- _Task to complete_
Repeat the records verbatim and leave the pictures out of your copy.

[Records excerpted from a collection]
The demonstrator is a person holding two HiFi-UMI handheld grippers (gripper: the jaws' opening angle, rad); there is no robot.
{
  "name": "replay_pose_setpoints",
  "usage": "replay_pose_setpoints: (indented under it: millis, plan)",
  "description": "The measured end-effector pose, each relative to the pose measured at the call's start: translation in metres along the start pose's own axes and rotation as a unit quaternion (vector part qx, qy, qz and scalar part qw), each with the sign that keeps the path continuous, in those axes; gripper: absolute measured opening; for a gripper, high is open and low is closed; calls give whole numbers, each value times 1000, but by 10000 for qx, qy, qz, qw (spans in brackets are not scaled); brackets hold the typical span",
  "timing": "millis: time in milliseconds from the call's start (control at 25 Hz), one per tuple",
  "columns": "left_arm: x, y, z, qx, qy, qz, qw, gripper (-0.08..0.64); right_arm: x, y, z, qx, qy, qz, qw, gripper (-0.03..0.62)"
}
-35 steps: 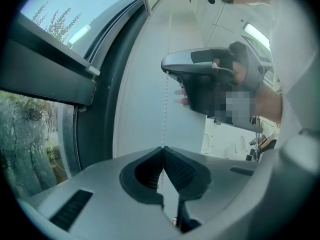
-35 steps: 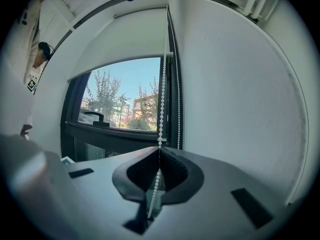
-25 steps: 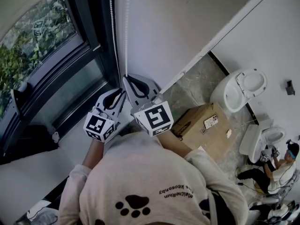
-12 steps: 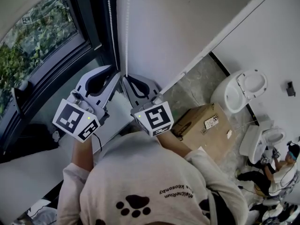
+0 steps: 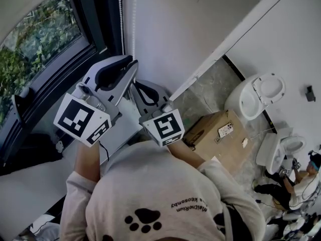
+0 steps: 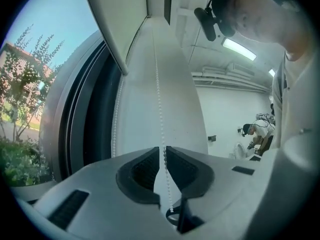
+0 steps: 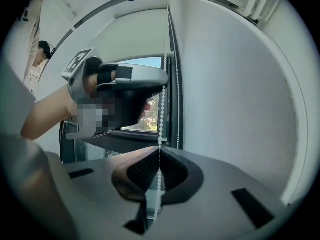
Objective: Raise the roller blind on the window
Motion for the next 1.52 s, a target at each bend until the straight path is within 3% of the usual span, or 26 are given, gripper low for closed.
replay_pose_setpoints:
  millis: [200, 520, 1520]
  plan:
    - [2, 0, 2, 99, -64, -116, 9999, 17, 1, -1, -1, -27, 3, -15, 10000, 9]
    - [2, -8, 4, -50, 99, 91, 9999, 14, 2, -4, 0, -49, -18, -74, 10000, 9]
    - [1, -91, 7, -371, 279, -338, 9983, 14, 7, -80, -2, 92, -42, -982, 9951, 9]
Point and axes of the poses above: the fingertips, and each gripper's own axes: x forward along the fingers, z to its right, y out of its top, the point moved 8 cm from there along -x, backward along the fingers, and after that the axes turned 7 degrees about y, right-handed, at the moved point
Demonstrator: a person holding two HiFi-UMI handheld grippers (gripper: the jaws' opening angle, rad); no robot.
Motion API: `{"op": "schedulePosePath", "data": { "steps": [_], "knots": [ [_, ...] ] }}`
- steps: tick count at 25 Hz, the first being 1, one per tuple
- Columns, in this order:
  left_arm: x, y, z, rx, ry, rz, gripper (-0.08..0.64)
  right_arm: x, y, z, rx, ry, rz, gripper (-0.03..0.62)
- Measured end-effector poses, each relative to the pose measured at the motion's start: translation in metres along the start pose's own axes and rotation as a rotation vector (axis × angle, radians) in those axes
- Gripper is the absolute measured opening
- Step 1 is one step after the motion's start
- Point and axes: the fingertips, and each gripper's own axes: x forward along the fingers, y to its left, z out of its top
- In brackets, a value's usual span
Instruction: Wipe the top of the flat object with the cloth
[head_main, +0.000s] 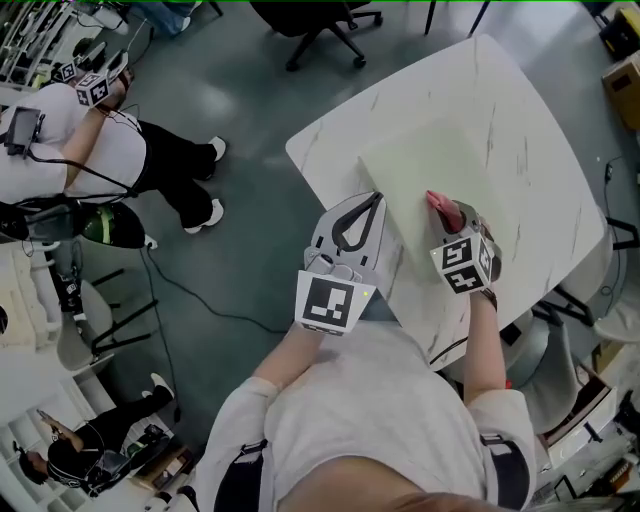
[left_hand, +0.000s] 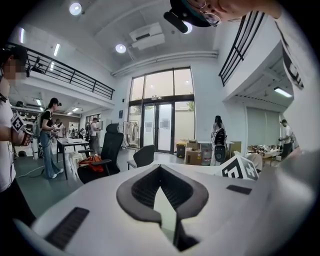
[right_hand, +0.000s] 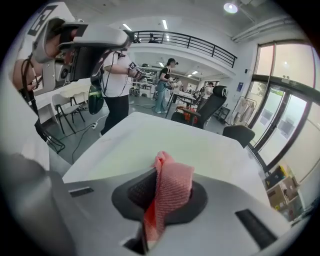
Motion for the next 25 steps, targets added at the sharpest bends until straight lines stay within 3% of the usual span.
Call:
{"op": "schedulePosePath", "data": {
  "steps": [6,9,12,15,18,25],
  "knots": [
    [0.011,-0.018,-0.002,0.016,0.012,-0.036,0.015,-0.006,-0.044,-0.025,0.022,0.022,-0.069,0.034],
    [0.016,-0.020,0.003,0.020,-0.016,-0.029,0.014,-0.007,-0.066,-0.038,0.034,0.035,-0.106,0.034],
    [0.015,-0.019,-0.002,0.028,0.026,-0.021,0.015,-0.010,-0.090,-0.050,0.034,0.059,-0.149,0.034],
    [0.014,-0.019,-0.001,0.022,0.012,-0.009,0.015,-0.014,-0.109,-0.062,0.047,0.070,-0.176,0.034],
    [0.011,-0.019,-0.005,0.024,0.032,-0.003,0.014,-0.016,-0.115,-0.067,0.064,0.062,-0.180,0.034],
    [0.007,-0.021,0.000,0.012,-0.009,0.010,0.015,-0.028,-0.108,-0.077,0.028,0.071,-0.182,0.034]
  ]
}}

- _Solution for this exercise_
The demonstrator is a person holding two HiFi-UMI handheld grippers (gripper: the jaws' opening angle, rad); there is no robot.
{
  "name": "replay_pose_setpoints",
  "usage": "replay_pose_setpoints: (indented under it: millis, plan)",
  "description": "The measured end-effector pose, each relative to the pose measured at the call's start: translation in metres along the start pose's own axes and rotation as a unit quaternion (vector part qx, qy, qz and scalar part qw), each with the sign that keeps the path continuous, in those axes; gripper: absolute measured opening; for a gripper, high is open and low is closed; calls give whole numbers, each value times 1000, but by 10000 for qx, qy, qz, qw (spans in brackets are not scaled); brackets hold the typical span",
  "timing": "millis: time in milliseconds from the call's start (control at 25 Hz), one per tuple",
  "columns": "left_arm: x, y, z, qx, qy, qz, qw, gripper (-0.08..0.64); right_arm: x, y, z, qx, qy, qz, qw, gripper (-0.03..0.62)"
}
-35 steps: 
-35 steps: 
-25 steps: 
-12 steps: 
+0 steps: 
+0 steps: 
+0 steps: 
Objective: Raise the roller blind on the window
Motion for the next 1.52 s, a target at each bend until the straight path is within 3% of the usual span, or 26 are given, gripper low for closed.
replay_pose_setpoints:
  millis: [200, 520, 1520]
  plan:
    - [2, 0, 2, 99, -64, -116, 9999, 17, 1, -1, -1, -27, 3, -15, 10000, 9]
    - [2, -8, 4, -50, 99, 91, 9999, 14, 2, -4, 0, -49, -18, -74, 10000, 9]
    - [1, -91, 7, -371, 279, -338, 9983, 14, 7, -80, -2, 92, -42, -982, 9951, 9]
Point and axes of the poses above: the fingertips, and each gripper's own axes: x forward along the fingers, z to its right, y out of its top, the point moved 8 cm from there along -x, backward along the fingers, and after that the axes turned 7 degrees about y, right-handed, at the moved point
Demonstrator: a person holding two HiFi-UMI handheld grippers (gripper: the jaws' opening angle, rad); no robot.
Motion API: `{"op": "schedulePosePath", "data": { "steps": [_], "knots": [ [_, ...] ] }}`
- steps: tick count at 25 Hz, the first being 1, one per tuple
- Columns, in this order:
  left_arm: x, y, z, rx, ry, rz, gripper (-0.08..0.64)
  right_arm: x, y, z, rx, ry, rz, gripper (-0.03..0.62)
- Measured end-effector poses, each relative to the pose measured at the motion's start: translation in metres along the start pose's own axes and rotation as a rotation vector (axis × angle, radians) in those axes
- Gripper is the absolute measured opening
- Step 1 is one step after the motion's start
- Point and axes: the fingertips, and each gripper's own axes: x forward along the fingers, y to its left, z out of its top
- In brackets, a value's usual span
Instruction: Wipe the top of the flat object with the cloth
[head_main, +0.000s] 
[left_hand, +0.000s] 
[right_hand, +0.000s] 
Motion for the next 25 steps, targets added at the sharpest bends until straight lines stay within 3% of the usual span.
Call:
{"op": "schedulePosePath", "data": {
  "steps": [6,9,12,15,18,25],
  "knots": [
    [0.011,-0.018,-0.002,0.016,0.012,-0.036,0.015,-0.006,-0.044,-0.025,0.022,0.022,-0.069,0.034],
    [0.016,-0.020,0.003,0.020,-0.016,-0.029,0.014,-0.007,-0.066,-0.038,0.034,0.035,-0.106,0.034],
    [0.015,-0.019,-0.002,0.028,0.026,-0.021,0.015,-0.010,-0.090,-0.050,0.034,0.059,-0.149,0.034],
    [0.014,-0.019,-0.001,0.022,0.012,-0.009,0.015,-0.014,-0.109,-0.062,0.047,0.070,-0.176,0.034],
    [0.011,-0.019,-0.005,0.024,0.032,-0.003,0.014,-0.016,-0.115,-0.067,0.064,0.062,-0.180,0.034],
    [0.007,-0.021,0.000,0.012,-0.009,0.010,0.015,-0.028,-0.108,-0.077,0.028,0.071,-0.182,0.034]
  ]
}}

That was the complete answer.